### Exercise
Collect from the data below each line with "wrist".

### Data extract
- Opening Delimiter -

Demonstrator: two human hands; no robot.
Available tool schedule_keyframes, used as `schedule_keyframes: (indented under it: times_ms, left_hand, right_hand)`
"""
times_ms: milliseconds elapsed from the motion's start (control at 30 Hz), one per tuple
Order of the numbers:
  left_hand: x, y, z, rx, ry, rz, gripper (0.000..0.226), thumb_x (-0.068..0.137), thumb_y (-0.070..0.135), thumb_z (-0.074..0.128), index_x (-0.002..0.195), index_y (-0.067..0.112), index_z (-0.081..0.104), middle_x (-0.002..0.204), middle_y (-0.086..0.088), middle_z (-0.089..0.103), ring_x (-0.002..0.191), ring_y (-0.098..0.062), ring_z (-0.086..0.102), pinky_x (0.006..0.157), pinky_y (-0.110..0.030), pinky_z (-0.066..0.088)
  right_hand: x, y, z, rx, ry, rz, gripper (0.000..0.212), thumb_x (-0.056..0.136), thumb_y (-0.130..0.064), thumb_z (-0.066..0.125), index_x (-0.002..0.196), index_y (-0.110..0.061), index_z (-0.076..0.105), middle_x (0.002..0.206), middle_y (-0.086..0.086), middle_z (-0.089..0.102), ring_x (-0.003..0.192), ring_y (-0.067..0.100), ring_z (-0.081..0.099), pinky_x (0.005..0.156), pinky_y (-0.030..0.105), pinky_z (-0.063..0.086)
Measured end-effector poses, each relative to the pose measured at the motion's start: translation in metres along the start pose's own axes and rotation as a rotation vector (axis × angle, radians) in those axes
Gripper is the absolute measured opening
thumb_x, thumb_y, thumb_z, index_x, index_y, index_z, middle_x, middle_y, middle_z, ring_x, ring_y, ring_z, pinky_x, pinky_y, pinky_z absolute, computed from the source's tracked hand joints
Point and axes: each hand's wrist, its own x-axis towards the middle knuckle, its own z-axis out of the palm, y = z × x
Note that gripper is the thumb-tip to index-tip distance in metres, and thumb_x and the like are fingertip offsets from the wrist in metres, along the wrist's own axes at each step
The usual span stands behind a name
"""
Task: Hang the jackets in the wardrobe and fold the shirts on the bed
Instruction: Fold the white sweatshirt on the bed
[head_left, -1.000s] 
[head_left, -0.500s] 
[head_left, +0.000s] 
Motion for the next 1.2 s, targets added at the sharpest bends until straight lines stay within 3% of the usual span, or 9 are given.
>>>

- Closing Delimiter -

### Output
Point and axes: each hand's wrist, its own x-axis towards the middle knuckle, its own z-axis out of the palm, y = z × x
Note that gripper is the thumb-tip to index-tip distance in metres, and thumb_x and the like are fingertip offsets from the wrist in metres, along the wrist's own axes at each step

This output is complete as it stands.